Texto extraído e adaptado do trabalho de dissertação na disciplina de Direito Canônico apresentado no Pontifício Instituto Superior de Direito Canônico


[1] “Da parte de Deus a última palavra foi dada: o seu Verbo eterno, que se entregou por nós” […] e na Eucaristia temos perenemente, no corpo ferido, no sangue derramado, a real e eficiente presença da sua última palavra, o “Sim” de Deus. “Na antropologia hebraica, termos como “carne” ou “corpo” não descrevem divisões ou dicotomias no homem. Significam, antes, o homem todo, considerado sob um determinado aspecto. O pedaço de pão distribuído por Jesus significa para os discípulos a certeza da presença de Jesus entre eles.” (EMANUEL BOUZON & KARL ROMER, A palavra de Deus, Ano B, p. 189).

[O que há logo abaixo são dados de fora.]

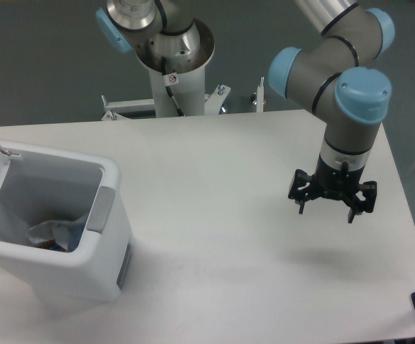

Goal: Place the trash in the trash can

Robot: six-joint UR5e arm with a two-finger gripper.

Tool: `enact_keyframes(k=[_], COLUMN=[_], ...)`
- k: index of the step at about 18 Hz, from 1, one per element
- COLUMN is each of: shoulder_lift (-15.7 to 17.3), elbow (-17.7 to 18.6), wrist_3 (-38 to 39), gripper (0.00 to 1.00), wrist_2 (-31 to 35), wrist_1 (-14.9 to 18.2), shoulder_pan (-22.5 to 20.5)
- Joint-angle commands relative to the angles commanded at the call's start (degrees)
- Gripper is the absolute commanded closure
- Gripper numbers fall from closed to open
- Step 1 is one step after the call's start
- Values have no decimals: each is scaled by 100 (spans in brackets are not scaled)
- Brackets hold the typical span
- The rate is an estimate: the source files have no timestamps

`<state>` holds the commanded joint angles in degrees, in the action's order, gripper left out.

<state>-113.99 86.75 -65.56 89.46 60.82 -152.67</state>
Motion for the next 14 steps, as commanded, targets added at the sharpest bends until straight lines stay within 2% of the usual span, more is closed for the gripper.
enact_keyframes(k=[2,8,14], shoulder_lift=[-26,-35,-26], elbow=[0,0,62], wrist_3=[-44,-53,-545], gripper=[0,0,0], wrist_2=[194,212,344], wrist_1=[17,9,-9], shoulder_pan=[9,114,132])
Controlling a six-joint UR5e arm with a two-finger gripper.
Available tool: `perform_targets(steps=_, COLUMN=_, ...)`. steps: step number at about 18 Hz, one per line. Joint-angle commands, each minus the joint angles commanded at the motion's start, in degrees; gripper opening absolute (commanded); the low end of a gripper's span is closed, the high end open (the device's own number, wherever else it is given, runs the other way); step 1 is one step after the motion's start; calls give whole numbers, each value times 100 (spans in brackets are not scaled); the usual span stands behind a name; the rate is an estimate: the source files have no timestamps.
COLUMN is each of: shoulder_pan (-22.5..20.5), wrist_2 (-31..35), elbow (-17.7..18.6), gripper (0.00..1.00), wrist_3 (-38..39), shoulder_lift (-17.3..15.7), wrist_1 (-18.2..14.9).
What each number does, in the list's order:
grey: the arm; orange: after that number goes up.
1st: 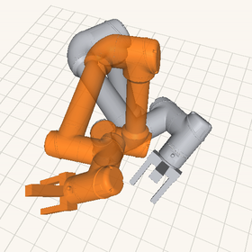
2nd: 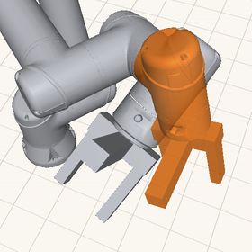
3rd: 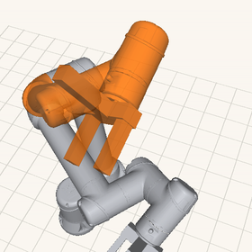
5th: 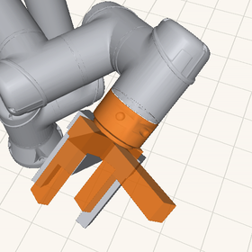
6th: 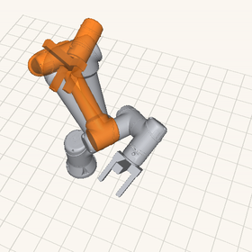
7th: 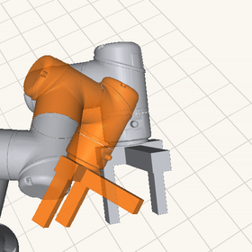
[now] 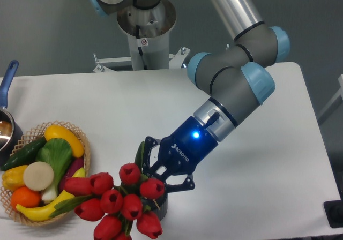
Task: Insert the flowers into the vase
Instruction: 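Open the gripper to release the tulip stems inside the vase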
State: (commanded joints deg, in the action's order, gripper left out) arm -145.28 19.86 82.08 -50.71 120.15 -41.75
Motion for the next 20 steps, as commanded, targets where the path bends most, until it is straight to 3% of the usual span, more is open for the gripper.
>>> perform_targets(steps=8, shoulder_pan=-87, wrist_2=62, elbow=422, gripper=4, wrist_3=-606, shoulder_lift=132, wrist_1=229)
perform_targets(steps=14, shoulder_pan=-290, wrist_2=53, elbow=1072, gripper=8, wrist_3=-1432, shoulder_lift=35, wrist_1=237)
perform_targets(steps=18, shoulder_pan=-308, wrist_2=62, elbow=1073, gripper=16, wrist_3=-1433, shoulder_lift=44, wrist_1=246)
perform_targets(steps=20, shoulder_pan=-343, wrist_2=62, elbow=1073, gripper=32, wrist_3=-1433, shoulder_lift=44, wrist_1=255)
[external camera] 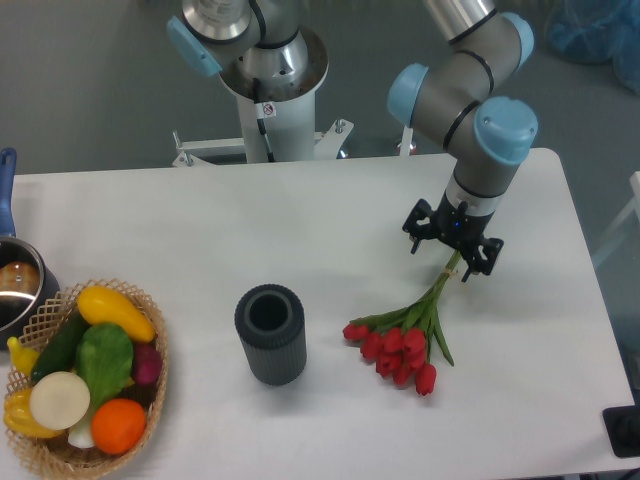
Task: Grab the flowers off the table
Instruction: 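Lower the open gripper over the green tulip stems, then descend onto the stems and close the gripper around them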
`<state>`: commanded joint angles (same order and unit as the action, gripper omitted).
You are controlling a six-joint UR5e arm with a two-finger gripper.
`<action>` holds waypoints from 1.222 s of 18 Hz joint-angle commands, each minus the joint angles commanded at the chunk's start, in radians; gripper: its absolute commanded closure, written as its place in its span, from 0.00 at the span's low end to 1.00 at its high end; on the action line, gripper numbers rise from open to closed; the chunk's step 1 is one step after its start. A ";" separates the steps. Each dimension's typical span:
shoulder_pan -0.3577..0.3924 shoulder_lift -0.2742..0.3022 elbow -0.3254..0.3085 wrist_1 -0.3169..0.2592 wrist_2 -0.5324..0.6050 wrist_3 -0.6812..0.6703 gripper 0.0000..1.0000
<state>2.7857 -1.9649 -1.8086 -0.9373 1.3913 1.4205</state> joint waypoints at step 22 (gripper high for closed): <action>-0.014 -0.077 0.015 0.052 0.000 -0.012 0.38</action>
<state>2.7719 -2.0417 -1.7932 -0.8851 1.3913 1.4082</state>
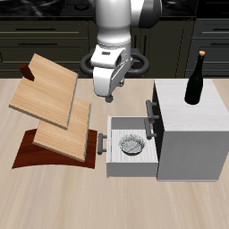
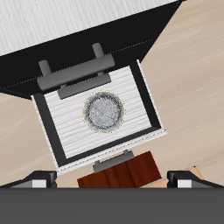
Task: Place the bowl on top of the cabinet
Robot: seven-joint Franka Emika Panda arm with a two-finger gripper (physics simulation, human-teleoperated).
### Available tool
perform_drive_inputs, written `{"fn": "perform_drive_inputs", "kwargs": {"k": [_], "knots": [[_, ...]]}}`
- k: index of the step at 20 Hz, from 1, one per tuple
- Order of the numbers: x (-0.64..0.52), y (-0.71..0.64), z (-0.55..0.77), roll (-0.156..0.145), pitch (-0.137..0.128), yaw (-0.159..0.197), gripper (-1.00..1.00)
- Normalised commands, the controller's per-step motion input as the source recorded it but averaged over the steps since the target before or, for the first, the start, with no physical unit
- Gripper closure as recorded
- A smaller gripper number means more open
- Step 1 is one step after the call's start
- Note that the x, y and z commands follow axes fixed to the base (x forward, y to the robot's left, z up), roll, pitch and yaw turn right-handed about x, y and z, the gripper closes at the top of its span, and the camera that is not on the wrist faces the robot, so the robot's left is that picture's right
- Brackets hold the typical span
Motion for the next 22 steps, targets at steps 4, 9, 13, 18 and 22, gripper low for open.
{"fn": "perform_drive_inputs", "kwargs": {"k": [4,9,13,18,22], "knots": [[0.12,-0.10,-0.10,-0.009,0.003,0.183,-1.00],[0.09,-0.13,-0.06,-0.001,-0.014,0.165,-1.00],[0.12,-0.23,0.11,-0.034,-0.060,0.083,-1.00],[0.04,-0.09,0.11,-0.019,-0.069,0.059,-1.00],[-0.04,0.09,0.08,0.015,-0.084,-0.025,-1.00]]}}
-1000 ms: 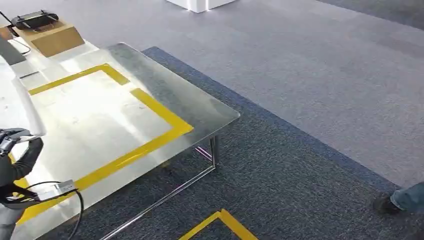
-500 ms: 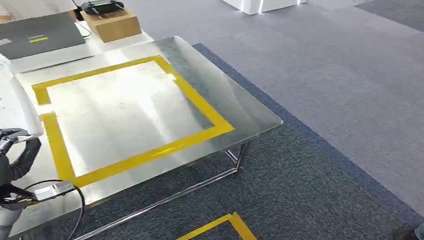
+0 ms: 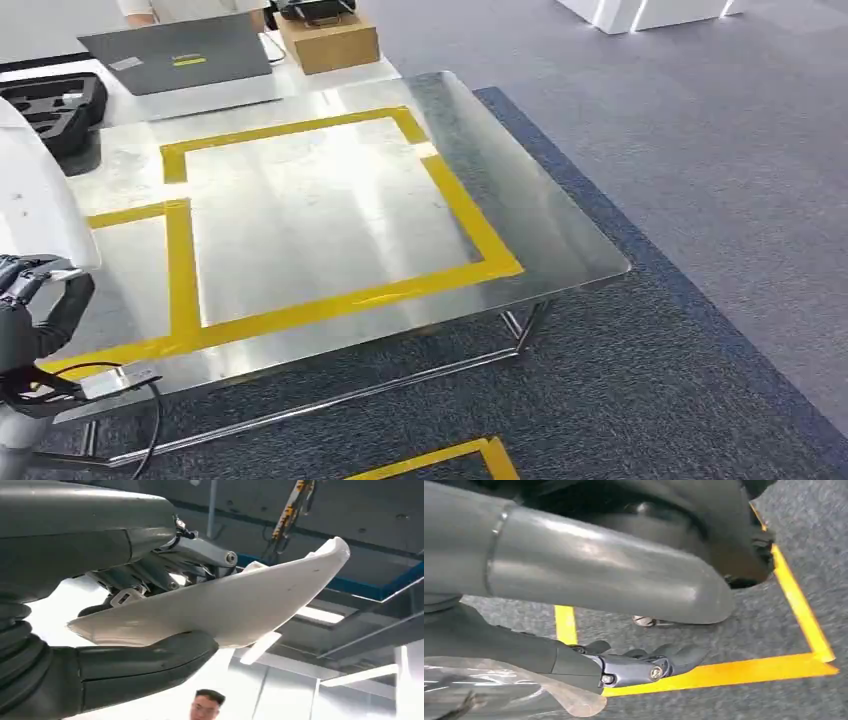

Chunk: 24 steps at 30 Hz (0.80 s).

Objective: Take the parts from the cabinet and place them on the table.

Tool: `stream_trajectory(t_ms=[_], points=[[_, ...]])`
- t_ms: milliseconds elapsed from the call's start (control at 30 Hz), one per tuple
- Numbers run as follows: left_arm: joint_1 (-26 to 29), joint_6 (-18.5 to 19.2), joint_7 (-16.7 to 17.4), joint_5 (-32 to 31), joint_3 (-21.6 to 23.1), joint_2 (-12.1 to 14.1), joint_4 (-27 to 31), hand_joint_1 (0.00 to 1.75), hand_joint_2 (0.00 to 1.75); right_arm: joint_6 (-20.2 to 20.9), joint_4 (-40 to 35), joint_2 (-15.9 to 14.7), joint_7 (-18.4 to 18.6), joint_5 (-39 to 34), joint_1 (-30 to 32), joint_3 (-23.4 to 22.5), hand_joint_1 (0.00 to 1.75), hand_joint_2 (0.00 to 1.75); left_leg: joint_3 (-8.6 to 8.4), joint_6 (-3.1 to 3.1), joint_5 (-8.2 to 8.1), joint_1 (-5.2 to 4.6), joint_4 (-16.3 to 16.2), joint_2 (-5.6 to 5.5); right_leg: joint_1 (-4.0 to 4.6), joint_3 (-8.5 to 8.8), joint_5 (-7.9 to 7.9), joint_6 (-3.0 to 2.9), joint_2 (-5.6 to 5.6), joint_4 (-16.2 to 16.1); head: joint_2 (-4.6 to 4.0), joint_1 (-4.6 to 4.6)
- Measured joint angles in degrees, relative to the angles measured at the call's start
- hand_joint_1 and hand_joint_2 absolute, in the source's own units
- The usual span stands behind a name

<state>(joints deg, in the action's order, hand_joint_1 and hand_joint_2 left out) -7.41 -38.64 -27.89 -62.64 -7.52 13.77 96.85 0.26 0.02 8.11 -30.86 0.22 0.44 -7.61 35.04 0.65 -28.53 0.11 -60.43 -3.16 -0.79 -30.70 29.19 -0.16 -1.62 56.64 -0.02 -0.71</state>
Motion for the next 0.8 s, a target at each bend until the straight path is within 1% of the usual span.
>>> stream_trajectory(t_ms=[33,67,100,133,167,200,233,267,300,333,367,400,433,467,500,533,567,600,633,667,700,733,767,800], points=[[-0.21,0.00,0.15,0.02,0.04,-0.02,0.00,1.75,1.75,0.13,0.00,0.02,0.02,0.02,0.04,-0.04,0.00,0.00,2.02,0.35,-2.39,0.08,-4.41,1.72,0.12,0.01,0.06,-0.20,0.93,0.01,0.00,0.23],[-0.14,0.00,0.20,0.02,0.13,-0.07,0.00,1.75,1.75,0.15,0.00,0.00,0.02,0.07,0.17,-0.07,0.00,0.00,4.35,0.55,-4.67,0.25,-9.51,2.37,0.22,0.03,0.16,-0.36,1.84,0.02,0.00,0.18],[0.00,0.00,0.22,0.02,0.22,-0.07,-0.02,1.75,1.75,0.13,0.00,0.00,0.04,0.09,0.27,-0.11,0.00,0.00,6.42,0.70,-6.20,0.39,-13.91,2.52,0.27,-0.01,0.25,-0.47,2.77,0.05,0.00,0.20],[0.12,0.00,0.26,0.02,0.24,-0.07,-0.07,1.75,1.75,0.13,0.00,-0.02,0.06,0.11,0.32,-0.13,0.00,0.00,7.23,0.80,-6.30,0.47,-15.78,2.55,0.31,0.02,0.31,-0.52,3.61,0.07,0.00,0.20],[0.16,0.00,0.31,0.02,0.26,-0.07,-0.13,1.75,1.75,0.15,0.00,-0.02,0.09,0.13,0.31,-0.15,0.00,0.00,6.73,0.82,-5.17,0.49,-14.89,2.61,0.33,0.11,0.42,-0.50,4.35,0.07,0.00,0.20],[0.15,0.00,0.31,0.02,0.26,-0.02,-0.13,1.75,1.75,0.17,0.00,-0.02,0.09,0.15,0.25,-0.17,0.00,0.00,4.89,0.72,-2.79,0.47,-11.27,2.81,0.37,0.27,0.56,-0.44,5.18,0.08,0.00,0.22],[0.15,0.00,0.31,0.02,0.26,0.00,-0.13,1.75,1.75,0.18,0.00,-0.02,0.11,0.15,0.18,-0.20,0.00,0.00,2.26,0.50,-0.23,0.41,-6.27,3.47,0.39,0.56,0.75,-0.29,5.84,0.08,0.00,0.20],[0.13,0.00,0.31,0.02,0.26,0.02,-0.13,1.75,1.75,0.18,0.00,-0.02,0.09,0.17,0.14,-0.26,0.00,0.00,-0.54,0.16,1.99,0.28,-1.00,5.22,0.48,0.91,0.97,-0.18,6.44,0.08,0.00,0.22],[0.06,0.00,0.42,0.02,0.26,0.02,-0.13,1.75,1.75,0.20,0.00,-0.02,0.11,0.20,0.13,-0.39,0.00,0.00,-2.09,-0.15,1.31,-0.50,1.67,8.95,0.84,1.08,1.22,0.14,7.04,0.10,0.00,0.18],[-0.08,0.00,0.53,0.02,0.35,0.02,-0.13,1.75,1.75,0.20,0.00,-0.02,0.11,0.20,0.12,-0.48,0.00,0.00,-2.03,-0.58,1.29,-0.71,2.57,8.62,1.17,0.93,1.42,0.45,7.59,0.37,0.00,0.38],[0.09,0.00,0.68,0.00,0.35,0.04,-0.13,1.75,1.75,0.20,0.00,-0.02,0.17,0.24,0.16,-0.52,0.00,0.00,-1.69,-0.71,1.32,-0.72,2.39,8.04,1.25,0.99,1.47,0.61,8.44,0.30,0.00,0.07],[0.28,0.00,0.83,-0.04,0.35,0.11,-0.13,1.75,1.75,0.20,0.00,-0.02,0.20,0.35,0.21,-0.55,0.00,0.00,-1.50,-0.89,1.26,-0.80,2.25,7.24,1.21,1.13,1.56,0.82,9.21,0.20,0.00,0.07],[0.39,0.00,0.99,-0.04,0.35,0.22,-0.13,1.75,1.75,0.20,0.00,-0.02,0.20,0.42,0.15,-0.55,0.00,0.00,-1.43,-1.28,1.43,-0.72,2.47,6.40,1.24,1.39,1.70,1.11,10.05,0.14,0.02,0.12],[0.48,-0.02,1.07,-0.09,0.35,0.35,-0.13,1.75,1.75,0.18,-0.02,-0.02,0.20,0.50,0.03,-0.57,0.00,0.00,-1.75,-1.76,1.78,-0.13,2.95,5.77,0.98,0.80,2.48,1.70,8.80,0.50,0.02,0.09],[0.33,-0.02,1.09,-0.09,0.35,0.44,-0.07,1.75,1.75,0.15,-0.02,-0.02,0.17,0.55,0.06,-0.57,0.00,0.00,-1.71,-1.98,1.85,-0.04,2.98,5.28,0.89,0.43,3.64,1.90,5.46,2.06,0.00,-0.13],[0.26,-0.02,1.25,-0.13,0.35,0.44,-0.07,1.75,1.75,0.13,-0.02,-0.02,0.15,0.55,-0.01,-0.59,0.00,0.00,-1.61,-2.24,1.95,0.00,2.98,4.56,0.73,-1.49,5.85,2.01,3.11,6.25,0.00,-0.35],[0.31,0.00,1.33,-0.15,0.37,0.37,-0.07,1.75,1.75,0.13,-0.02,-0.02,0.20,0.57,0.06,-0.59,0.00,0.00,-1.53,-2.36,1.97,0.01,2.98,4.03,0.64,-3.42,7.60,2.09,2.28,10.19,0.00,-0.56],[0.39,0.00,1.47,-0.15,0.39,0.37,-0.07,1.75,1.75,0.11,-0.02,-0.04,0.20,0.61,0.25,-0.63,0.00,0.00,-1.42,-2.45,2.00,0.00,2.96,3.20,0.64,-6.41,9.74,2.17,1.79,15.93,0.00,-0.58],[0.45,0.00,1.58,-0.15,0.39,0.37,-0.07,1.75,1.75,0.07,0.00,-0.04,0.20,0.70,0.41,-0.68,0.00,0.00,-1.42,-2.48,2.00,-0.01,2.95,2.83,0.64,-8.08,10.18,2.20,1.73,18.70,0.00,-0.58],[0.50,0.00,1.68,-0.15,0.39,0.37,-0.07,1.75,1.75,0.07,-0.02,-0.04,0.20,0.72,0.48,-0.76,0.00,0.00,-1.48,-2.50,1.99,0.00,2.94,2.28,0.64,-8.45,9.07,2.20,1.73,18.61,0.00,-0.58],[0.50,0.00,1.73,-0.22,0.39,0.39,-0.07,1.75,1.75,0.00,-0.02,-0.04,0.17,0.77,0.45,-0.85,0.00,0.00,-1.54,-2.49,1.98,0.03,2.90,1.79,0.62,-7.54,6.62,2.14,1.73,15.79,0.00,-0.67],[0.51,0.00,1.86,-0.46,0.42,0.41,-0.07,1.75,1.75,-0.09,-0.02,-0.04,0.15,0.76,0.35,-0.96,0.00,0.00,-1.65,-2.40,1.93,0.07,2.84,1.39,0.57,-5.53,3.57,2.09,1.72,10.88,0.00,-0.69],[0.51,0.00,1.92,-0.50,0.44,0.46,-0.07,1.75,1.75,-0.09,-0.02,-0.04,0.15,0.76,0.32,-1.01,0.00,0.00,-1.77,-2.25,1.83,0.12,2.78,1.18,0.52,-3.60,1.33,1.99,1.65,6.53,0.00,-0.67],[0.50,0.00,2.03,-0.50,0.46,0.52,-0.07,1.75,1.75,-0.06,-0.02,-0.04,0.13,0.77,0.28,-1.05,0.00,0.00,-1.72,-1.91,1.62,0.06,2.58,1.00,0.40,-1.76,0.32,1.89,1.01,2.04,0.00,-0.76]])
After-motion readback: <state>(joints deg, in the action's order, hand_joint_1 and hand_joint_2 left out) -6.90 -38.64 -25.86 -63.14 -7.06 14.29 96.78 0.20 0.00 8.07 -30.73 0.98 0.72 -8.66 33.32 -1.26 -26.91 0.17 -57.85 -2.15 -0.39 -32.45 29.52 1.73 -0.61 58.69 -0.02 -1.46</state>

[2] “O Logos presente no mundo como luz rejeitado pelos homens toma a carne humana, torna-se um homem: kai o logos sarx egeneto (kai logoV sarx egeneto) e o ‘Logos se fez carne’ (v. 14ª). O termo sarxsarx – (em hebraico, basar) designa na antropologia bíblica justamente o elemento de fraqueza e caducidade no homem. O Logos tornou-se perfeitamente solidário com o gênero humano (cf. 1 Jo 4,9 s; Gl 4,4s). Ele, que desde o início em pròs tòn Theón – “estava com Deus” – em determinado momento da história salvífica eskhnwsen en hmin (eskhnwsen en hmin): “lançou sua tenda entre nós” (cf. v. 14 b. O verbo eskhnóo (eskhnwo) indica justamente a ação do beduíno que arma a tenda.) (BOUZON & ROMER, Ano A, p. 42-43).

[3] EYMARD, Pedro Julião. In Escritos e Sermões: A Divina Eucaristia.  Trad. do francês de Mariana Nabuco.  Taubaté: Impresso pelas Irmãs Sacramentinas, distribuído pela Loyola.

[4] IOANNES PAULUS PP. II DOMINUM ET VIVIFICANTEM sobre o Espírito Santo na Vida da Igreja e do Mundo. Datada de 18 mai. 1986. Vide Referências Bibliográficas.